Qiryaqoz Zeena Ayad, Katiyar Urvashi, Shebrain Saad
Western Michigan University Homer Stryker, School of Medicine, Kalamazoo, Michigan, USA.
Bronson Methodist Hospital, Kalamazoo, Michigan, USA.
Case Rep Gastroenterol. 2021 Jun 10;15(2):501-506. doi: 10.1159/000516863. eCollection 2021 May-Aug.

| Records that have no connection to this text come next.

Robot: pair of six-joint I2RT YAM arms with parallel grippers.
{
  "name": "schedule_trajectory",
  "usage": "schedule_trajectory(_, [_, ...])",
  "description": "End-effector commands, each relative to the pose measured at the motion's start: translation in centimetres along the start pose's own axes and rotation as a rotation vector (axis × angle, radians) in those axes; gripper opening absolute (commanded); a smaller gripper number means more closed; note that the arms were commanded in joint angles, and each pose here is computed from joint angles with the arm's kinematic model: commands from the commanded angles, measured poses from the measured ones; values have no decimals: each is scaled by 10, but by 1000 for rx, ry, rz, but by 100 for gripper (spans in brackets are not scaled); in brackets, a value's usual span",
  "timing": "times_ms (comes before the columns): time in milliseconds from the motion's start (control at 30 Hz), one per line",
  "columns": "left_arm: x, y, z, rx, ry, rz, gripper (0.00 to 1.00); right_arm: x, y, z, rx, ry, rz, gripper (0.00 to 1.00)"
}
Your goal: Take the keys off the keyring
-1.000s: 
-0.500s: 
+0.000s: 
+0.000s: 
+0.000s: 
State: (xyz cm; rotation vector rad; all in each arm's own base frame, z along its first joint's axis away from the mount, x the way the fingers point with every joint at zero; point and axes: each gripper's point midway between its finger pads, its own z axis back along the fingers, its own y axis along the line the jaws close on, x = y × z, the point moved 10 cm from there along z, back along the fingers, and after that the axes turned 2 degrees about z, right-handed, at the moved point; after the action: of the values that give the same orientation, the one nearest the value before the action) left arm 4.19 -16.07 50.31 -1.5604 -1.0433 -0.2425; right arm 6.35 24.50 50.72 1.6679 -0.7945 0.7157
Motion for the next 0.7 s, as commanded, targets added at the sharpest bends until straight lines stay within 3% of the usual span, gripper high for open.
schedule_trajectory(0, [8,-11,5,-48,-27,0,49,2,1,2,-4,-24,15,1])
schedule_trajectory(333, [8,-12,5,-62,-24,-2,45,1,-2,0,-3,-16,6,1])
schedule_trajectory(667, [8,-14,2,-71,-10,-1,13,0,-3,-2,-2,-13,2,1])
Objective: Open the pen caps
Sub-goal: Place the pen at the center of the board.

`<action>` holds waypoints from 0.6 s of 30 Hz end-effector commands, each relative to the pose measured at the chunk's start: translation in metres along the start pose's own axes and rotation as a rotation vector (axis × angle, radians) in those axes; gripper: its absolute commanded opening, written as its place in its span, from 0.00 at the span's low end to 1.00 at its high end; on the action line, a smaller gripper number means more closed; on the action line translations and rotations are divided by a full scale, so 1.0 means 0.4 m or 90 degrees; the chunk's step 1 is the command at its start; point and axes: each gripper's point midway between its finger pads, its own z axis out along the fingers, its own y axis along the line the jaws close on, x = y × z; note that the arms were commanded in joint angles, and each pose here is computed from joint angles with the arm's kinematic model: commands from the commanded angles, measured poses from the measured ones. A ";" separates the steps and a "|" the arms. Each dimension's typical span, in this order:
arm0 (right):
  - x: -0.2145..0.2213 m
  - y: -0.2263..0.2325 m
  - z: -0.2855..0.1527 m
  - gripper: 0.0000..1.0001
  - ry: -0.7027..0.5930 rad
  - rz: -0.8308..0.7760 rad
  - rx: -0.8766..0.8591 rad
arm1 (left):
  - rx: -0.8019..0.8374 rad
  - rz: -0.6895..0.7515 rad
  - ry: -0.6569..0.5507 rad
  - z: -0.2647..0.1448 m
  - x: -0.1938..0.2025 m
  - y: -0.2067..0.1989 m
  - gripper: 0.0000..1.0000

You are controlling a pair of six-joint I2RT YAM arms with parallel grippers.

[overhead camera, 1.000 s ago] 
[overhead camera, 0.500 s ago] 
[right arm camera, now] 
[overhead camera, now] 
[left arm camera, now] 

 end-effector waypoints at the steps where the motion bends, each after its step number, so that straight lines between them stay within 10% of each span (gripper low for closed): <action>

Intussusception in adults is a challenging diagnosis that often requires a high degree of suspicion. In adults presenting with symptoms, almost 90% have underlying neoplasms. Most frequently, the presentation will include nonspecific abdominal pain, vomiting, and mucoid hematochezia. In this case, we present a 39-year-old female with a rare presentation of chronic, recurrent right upper quadrant abdominal pain over a 5-month interval. The misleading presentation with which the patient presented led to a delay in diagnosis and treatment of colon malignancy and serves to advocate for intussusception as a differential for adult patients presenting with obstructive symptoms of unknown origin and recurrent abdominal pain. Such cases should persuade physicians to plan prompt surgical intervention as to not delay optimal diagnostic and therapeutic outcomes.
成人肠套叠是一种具有挑战性的诊断,通常需要高度怀疑。在出现症状的成人中,近90%有潜在的肿瘤。最常见的表现包括非特异性腹痛、呕吐和黏液血便。在此病例中,我们报告一名39岁女性,其罕见地在5个月内反复出现慢性右上腹腹痛。患者出现的误导性表现导致结肠恶性肿瘤的诊断和治疗延迟,这也促使我们将肠套叠作为成年患者不明原因梗阻症状和反复腹痛的鉴别诊断。此类病例应促使医生计划及时进行手术干预,以免延误最佳诊断和治疗结果。